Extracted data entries

=== Begin Enclosure ===

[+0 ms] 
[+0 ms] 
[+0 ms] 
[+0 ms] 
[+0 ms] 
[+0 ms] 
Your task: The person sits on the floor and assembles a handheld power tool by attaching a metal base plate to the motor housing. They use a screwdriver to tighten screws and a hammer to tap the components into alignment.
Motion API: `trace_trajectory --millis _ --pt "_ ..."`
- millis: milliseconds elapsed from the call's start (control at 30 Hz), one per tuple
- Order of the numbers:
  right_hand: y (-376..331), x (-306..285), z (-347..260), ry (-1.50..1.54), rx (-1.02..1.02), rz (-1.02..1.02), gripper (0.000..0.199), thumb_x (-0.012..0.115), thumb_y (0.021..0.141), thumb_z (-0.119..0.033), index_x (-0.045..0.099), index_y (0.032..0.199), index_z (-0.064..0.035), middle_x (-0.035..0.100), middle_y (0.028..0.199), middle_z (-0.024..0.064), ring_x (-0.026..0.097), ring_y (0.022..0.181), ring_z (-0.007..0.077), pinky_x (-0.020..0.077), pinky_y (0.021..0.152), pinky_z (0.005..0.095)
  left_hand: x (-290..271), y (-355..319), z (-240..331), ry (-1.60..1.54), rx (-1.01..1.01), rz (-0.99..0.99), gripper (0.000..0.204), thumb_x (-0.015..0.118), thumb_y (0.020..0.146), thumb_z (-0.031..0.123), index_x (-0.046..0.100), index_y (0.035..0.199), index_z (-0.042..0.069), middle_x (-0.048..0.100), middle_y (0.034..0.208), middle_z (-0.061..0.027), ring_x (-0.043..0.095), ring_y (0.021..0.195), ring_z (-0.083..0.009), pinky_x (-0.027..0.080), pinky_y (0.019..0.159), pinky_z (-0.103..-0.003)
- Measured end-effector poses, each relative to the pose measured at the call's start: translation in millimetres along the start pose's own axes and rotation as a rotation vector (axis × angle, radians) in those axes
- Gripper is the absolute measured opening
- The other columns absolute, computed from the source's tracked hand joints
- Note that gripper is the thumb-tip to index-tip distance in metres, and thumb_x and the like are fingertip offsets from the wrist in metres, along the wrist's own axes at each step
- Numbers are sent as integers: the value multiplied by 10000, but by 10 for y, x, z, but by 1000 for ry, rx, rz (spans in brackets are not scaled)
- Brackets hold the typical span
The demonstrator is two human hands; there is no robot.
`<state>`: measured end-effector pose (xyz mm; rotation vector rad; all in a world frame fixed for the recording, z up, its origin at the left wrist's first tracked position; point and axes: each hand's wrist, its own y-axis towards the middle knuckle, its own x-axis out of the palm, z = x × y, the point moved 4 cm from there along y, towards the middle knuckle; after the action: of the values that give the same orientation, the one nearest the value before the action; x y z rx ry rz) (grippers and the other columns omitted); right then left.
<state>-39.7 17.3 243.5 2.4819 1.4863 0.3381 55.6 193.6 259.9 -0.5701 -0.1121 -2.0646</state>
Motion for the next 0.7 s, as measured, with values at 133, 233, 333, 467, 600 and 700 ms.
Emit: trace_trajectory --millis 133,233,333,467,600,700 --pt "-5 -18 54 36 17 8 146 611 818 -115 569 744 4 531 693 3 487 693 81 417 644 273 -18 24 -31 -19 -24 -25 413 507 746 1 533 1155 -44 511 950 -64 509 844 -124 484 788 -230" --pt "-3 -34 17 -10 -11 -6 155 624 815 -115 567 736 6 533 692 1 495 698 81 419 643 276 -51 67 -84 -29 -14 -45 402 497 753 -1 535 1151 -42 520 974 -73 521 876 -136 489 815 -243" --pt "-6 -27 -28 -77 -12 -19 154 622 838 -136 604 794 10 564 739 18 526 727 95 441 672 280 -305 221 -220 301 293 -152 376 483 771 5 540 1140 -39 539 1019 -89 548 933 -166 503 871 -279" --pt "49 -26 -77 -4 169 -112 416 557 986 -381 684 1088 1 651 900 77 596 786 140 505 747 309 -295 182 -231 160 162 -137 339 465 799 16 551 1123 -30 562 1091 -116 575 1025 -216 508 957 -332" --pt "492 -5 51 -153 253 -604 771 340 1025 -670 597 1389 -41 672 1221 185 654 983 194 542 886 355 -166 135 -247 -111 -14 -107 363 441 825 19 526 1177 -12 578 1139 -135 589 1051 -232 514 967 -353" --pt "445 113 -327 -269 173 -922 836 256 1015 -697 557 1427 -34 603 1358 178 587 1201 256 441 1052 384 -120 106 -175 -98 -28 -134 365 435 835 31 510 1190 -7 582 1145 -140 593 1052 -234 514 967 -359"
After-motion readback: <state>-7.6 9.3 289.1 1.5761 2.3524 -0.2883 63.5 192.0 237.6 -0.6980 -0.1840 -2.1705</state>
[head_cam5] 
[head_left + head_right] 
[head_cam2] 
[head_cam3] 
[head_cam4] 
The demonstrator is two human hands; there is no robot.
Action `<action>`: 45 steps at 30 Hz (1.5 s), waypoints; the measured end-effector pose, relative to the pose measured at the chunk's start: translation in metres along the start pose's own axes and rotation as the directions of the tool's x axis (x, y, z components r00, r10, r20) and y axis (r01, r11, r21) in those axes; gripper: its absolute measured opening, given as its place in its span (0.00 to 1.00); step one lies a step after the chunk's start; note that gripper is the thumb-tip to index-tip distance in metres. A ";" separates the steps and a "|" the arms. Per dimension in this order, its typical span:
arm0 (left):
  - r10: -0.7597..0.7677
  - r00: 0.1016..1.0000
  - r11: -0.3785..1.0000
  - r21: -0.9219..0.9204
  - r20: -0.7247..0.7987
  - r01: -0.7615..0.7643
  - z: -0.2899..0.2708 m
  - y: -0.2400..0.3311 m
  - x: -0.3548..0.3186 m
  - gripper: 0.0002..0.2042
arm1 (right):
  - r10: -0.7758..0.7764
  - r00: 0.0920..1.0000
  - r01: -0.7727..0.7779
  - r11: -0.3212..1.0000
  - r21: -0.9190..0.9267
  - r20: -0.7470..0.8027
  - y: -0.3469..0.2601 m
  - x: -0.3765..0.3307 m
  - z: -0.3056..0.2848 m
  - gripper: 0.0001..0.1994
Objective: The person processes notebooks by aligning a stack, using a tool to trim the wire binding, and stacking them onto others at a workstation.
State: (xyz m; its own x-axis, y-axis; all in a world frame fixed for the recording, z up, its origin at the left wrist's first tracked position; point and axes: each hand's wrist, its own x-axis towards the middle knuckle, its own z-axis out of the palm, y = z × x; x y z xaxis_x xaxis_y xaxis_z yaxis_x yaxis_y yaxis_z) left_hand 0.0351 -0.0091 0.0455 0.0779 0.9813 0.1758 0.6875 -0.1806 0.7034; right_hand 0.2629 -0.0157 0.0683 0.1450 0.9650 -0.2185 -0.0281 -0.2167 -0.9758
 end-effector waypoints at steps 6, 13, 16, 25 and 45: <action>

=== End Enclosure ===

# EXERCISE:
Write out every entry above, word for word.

# PROBLEM SOLUTION:
[+0 ms] 
[+0 ms] 
[+0 ms] 
[+0 ms] 
[+0 ms] 
[+0 ms] 
Your task: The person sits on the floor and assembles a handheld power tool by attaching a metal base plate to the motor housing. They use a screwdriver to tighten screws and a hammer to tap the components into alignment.
Motion API: `trace_trajectory --millis _ --pt "_ ..."`
- millis: milliseconds elapsed from the call's start (control at 30 Hz), one per tuple
- Order of the numbers:
  right_hand: y (-376..331), x (-306..285), z (-347..260), ry (-1.50..1.54), rx (-1.02..1.02), rz (-1.02..1.02), gripper (0.000..0.199), thumb_x (-0.012..0.115), thumb_y (0.021..0.141), thumb_z (-0.119..0.033), index_x (-0.045..0.099), index_y (0.032..0.199), index_z (-0.064..0.035), middle_x (-0.035..0.100), middle_y (0.028..0.199), middle_z (-0.024..0.064), ring_x (-0.026..0.097), ring_y (0.022..0.181), ring_z (-0.007..0.077), pinky_x (-0.020..0.077), pinky_y (0.021..0.152), pinky_z (0.005..0.095)
  left_hand: x (-290..271), y (-355..319), z (-240..331), ry (-1.60..1.54), rx (-1.01..1.01), rz (-0.99..0.99), gripper (0.000..0.204), thumb_x (-0.015..0.118), thumb_y (0.020..0.146), thumb_z (-0.031..0.123), index_x (-0.046..0.100), index_y (0.035..0.199), index_z (-0.042..0.069), middle_x (-0.048..0.100), middle_y (0.034..0.208), middle_z (-0.061..0.027), ring_x (-0.043..0.095), ring_y (0.021..0.195), ring_z (-0.083..0.009), pinky_x (-0.027..0.080), pinky_y (0.019..0.159), pinky_z (-0.103..-0.003)
- Measured end-effector poses, each relative to the pose measured at the call's start: translation in millimetres along the start pose's own axes and rotation as a rotation vector (axis × angle, radians) in those axes
- Gripper is the absolute measured opening
- The other columns absolute, computed from the source's tracked hand joints
- Note that gripper is the thumb-tip to index-tip distance in metres, and thumb_x and the like are fingertip offsets from the wrist in metres, along the wrist's own axes at each step
- Numbers are sent as integers: the value multiplied by 10000, but by 10 for y, x, z, but by 1000 for ry, rx, rz (spans in brackets are not scaled)
- Brackets hold the typical span
The demonstrator is two human hands; there is no robot.
`<state>`: measured end-effector pose (xyz mm; rotation vector rad; all in a world frame fixed for the recording, z up, its origin at the left wrist's first tracked position; point and axes: each hand's wrist, its own y-axis towards the middle knuckle, its own x-axis out of the palm, z = x × y, the point moved 4 cm from there along y, towards the middle knuckle; after the action: of the values that give the same orientation, the one nearest the value before the action; x y z rx ry rz) (grippers and the other columns omitted); right then left.
<state>-39.7 17.3 243.5 2.4819 1.4863 0.3381 55.6 193.6 259.9 -0.5701 -0.1121 -2.0646</state>
Motion for the next 0.7 s, as measured, with values at 133, 233, 333, 467, 600 and 700 ms.
Emit: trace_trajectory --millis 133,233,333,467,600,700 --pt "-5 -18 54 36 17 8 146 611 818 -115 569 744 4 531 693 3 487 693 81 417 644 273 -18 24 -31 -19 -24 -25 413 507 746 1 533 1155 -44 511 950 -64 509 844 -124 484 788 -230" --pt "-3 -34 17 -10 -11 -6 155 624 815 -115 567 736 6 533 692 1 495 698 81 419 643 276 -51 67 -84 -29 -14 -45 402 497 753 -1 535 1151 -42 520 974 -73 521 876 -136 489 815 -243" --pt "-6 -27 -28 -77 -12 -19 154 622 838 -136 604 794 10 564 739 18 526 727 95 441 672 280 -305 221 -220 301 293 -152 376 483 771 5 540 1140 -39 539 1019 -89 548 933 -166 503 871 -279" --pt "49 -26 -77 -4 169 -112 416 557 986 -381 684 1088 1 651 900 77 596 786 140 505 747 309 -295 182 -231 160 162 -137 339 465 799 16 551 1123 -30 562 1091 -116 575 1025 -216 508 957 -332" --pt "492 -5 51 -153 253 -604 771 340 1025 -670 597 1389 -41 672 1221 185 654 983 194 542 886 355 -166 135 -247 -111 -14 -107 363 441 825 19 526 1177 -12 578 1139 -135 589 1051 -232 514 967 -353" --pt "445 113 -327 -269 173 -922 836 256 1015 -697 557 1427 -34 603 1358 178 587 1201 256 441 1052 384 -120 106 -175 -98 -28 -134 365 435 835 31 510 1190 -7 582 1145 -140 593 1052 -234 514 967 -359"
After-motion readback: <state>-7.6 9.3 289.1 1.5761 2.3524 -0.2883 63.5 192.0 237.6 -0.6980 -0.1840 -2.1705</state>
[head_cam5] 
[head_left + head_right] 
[head_cam2] 
[head_cam3] 
[head_cam4] 
The demonstrator is two human hands; there is no robot.
Action `<action>`: 45 steps at 30 Hz (1.5 s), waypoints; the measured end-effector pose, relative to the pose measured at the chunk's start: translation in metres along the start pose's own axes and rotation as the directions of the tool's x axis (x, y, z components r00, r10, r20) and y axis (r01, r11, r21) in those axes; gripper: its absolute measured opening, given as its place in its span (0.00 to 1.00); step one lies a step after the chunk's start; note that gripper is the thumb-tip to index-tip distance in metres. A ";" separates the steps and a "|" the arms. Per dimension in this order, its typical span:
arm0 (left):
  - r10: -0.7597..0.7677
  - r00: 0.1016..1.0000
  - r11: -0.3785..1.0000
  - r21: -0.9219..0.9204
  - r20: -0.7247..0.7987
  - r01: -0.7615..0.7643
  - z: -0.2899..0.2708 m
  - y: -0.2400..0.3311 m
  - x: -0.3548..0.3186 m
  - gripper: 0.0002..0.2042
arm1 (right):
  - r10: -0.7758..0.7764
  - r00: 0.0920..1.0000
  - r01: -0.7727..0.7779
  - r11: -0.3212..1.0000
  - r21: -0.9190..0.9267
  - r20: -0.7470..0.8027
  - y: -0.3469..0.2601 m
  - x: -0.3765..0.3307 m
  - z: -0.3056..0.2848 m
  - gripper: 0.0001..0.1994
Objective: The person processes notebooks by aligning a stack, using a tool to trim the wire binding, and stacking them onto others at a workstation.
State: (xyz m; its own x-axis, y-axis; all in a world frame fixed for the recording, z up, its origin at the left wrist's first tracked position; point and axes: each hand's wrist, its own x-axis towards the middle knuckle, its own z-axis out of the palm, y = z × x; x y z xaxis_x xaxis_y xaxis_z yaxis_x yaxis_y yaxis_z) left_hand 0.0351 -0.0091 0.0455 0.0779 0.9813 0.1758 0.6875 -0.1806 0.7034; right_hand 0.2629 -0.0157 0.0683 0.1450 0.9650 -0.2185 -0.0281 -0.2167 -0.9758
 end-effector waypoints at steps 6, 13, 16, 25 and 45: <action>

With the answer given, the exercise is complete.